3

Now i have a 7000*7000 correlation matrix and I have to do PCA on this in R. I used the

CorPCA <- princomp(covmat=xCor)

, xCor is the correlation matrix but it comes out

"covariance matrix is not non-negative definite"

it is because i have some negative correlation in that matrix. I am wondering which inbuilt function in R that i can use to get the result of PCA

PKumar
  • 10,971
  • 6
  • 37
  • 52
Louisyan
  • 87
  • 1
  • 7
  • 1
    Doing PCA of a correlation matrix seems like a strange idea. I don't think you should do this. – Roland Feb 17 '14 at 15:48
  • On [stats.stackexchange.com](http://stats.stackexchange.com/questions/53/pca-on-correlation-or-covariance) is some discussion about this issue. – Georg Schnabel Feb 17 '14 at 18:32
  • You can use prcomp(), that uses SVD, instead of princomp(), that uses eigenvalues of the covariance matrix – Carlos AG Aug 19 '18 at 14:52

2 Answers2

3

One method to do the PCA is to perform an eigenvalue decomposition of the covariance matrix, see wikipedia.

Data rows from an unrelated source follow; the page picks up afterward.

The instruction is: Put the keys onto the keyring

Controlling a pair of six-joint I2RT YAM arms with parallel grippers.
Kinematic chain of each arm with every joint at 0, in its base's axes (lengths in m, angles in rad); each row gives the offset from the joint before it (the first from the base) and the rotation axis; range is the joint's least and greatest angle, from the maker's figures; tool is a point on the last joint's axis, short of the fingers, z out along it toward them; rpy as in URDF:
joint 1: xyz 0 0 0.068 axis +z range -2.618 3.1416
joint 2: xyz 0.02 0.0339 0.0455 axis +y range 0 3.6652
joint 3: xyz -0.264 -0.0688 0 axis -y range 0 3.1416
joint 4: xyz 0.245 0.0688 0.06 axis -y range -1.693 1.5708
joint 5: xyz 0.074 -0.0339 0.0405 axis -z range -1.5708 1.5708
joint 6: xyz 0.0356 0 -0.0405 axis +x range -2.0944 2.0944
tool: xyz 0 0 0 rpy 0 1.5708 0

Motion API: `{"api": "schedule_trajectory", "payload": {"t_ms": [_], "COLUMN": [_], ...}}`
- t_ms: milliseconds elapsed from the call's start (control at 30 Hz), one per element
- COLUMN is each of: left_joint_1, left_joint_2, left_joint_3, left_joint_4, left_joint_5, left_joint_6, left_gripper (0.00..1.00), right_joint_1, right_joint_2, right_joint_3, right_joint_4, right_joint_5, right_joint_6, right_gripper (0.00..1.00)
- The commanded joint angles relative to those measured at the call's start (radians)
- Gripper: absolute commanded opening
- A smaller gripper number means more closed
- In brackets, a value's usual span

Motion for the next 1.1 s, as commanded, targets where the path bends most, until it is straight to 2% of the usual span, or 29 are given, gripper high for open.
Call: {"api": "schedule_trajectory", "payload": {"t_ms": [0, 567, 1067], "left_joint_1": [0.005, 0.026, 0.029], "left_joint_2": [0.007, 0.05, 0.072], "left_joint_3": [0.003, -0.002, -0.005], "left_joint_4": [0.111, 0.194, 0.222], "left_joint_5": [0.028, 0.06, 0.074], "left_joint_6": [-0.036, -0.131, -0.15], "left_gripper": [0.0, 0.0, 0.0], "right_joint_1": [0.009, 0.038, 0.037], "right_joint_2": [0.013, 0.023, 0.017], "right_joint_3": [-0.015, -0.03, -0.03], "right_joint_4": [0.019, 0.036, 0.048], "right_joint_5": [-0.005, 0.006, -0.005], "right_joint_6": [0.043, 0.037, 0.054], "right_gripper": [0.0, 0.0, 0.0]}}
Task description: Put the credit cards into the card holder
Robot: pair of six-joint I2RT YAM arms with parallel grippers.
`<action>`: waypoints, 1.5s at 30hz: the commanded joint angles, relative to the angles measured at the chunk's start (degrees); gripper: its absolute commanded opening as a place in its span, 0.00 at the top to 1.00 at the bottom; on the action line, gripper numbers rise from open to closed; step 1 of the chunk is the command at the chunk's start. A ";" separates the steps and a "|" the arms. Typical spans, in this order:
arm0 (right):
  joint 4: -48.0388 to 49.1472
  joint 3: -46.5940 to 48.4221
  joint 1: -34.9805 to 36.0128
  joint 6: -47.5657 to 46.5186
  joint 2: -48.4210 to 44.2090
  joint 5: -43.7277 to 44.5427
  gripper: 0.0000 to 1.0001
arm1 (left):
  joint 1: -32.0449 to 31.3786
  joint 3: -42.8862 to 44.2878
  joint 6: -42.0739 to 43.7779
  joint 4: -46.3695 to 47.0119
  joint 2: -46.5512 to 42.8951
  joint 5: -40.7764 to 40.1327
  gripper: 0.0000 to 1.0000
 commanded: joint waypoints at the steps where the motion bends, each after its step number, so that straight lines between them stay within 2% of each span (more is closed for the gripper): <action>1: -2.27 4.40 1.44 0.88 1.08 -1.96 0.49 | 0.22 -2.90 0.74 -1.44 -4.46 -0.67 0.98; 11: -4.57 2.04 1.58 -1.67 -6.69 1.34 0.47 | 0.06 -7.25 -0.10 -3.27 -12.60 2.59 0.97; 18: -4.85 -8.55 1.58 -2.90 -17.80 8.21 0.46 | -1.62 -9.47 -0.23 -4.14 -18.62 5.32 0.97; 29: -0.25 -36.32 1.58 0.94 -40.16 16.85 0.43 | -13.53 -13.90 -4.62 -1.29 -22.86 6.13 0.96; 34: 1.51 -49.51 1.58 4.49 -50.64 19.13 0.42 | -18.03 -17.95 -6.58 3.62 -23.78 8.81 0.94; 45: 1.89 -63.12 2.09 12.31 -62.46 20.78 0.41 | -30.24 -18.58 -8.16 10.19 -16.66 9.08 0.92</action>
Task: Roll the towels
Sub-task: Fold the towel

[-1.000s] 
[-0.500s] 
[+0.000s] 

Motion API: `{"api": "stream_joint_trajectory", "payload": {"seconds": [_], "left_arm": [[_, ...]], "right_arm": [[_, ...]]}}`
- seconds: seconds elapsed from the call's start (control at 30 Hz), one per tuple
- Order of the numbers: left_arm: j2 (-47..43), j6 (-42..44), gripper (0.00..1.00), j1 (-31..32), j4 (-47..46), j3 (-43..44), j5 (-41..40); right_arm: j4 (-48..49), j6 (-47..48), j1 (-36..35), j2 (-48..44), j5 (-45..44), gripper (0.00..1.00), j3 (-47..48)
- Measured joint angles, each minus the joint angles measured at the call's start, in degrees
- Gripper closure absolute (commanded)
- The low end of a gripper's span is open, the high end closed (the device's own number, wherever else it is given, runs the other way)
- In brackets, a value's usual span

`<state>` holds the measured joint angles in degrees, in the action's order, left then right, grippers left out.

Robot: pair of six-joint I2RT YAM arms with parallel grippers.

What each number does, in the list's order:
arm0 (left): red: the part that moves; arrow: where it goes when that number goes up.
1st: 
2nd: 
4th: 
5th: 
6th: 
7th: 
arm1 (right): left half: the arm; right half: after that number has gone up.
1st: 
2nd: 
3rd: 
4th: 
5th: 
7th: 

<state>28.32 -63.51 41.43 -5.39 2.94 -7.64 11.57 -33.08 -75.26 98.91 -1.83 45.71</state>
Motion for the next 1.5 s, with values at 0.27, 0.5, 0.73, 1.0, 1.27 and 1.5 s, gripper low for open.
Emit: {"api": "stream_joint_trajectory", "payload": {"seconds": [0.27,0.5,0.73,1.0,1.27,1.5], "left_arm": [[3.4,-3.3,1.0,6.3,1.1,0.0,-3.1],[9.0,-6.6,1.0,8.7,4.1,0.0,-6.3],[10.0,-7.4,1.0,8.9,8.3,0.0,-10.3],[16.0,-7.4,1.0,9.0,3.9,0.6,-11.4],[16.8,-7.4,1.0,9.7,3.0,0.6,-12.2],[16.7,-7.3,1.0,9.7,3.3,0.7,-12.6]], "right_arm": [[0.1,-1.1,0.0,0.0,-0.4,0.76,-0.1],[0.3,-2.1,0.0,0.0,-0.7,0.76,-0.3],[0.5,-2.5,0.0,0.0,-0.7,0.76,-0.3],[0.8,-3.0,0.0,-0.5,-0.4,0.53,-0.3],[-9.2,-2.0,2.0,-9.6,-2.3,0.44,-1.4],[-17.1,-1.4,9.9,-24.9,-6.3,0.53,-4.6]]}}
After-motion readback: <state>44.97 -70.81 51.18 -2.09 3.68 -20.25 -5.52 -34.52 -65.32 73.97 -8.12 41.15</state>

The advantage of the eigenvalue decomposition is that you see which directions (eigenvectors) are significant, i.e. have a noticeable variation expressed by the associated eigenvalues. Moreover, you can detect if the covariance matrix is positive definite (all eigenvalues greater than zero), not negative-definite (which is okay) if there are eigenvalues equal zero or if it is indefinite (which is not okay) by negative eigenvalues. Sometimes it also happens that due to numerical inaccuracies a non-negative-definite matrix becomes negative-definite. In that case you would observe negative eigenvalues which are almost zero. In that case you can set these eigenvalues to zero to retain the non-negative definiteness of the covariance matrix. Furthermore, you can still interpret the result: eigenvectors contributing the significant information are associated with the biggest eigenvalues. If the list of sorted eigenvalues declines quickly there are a lot of directions which do not contribute significantly and therefore can be dropped.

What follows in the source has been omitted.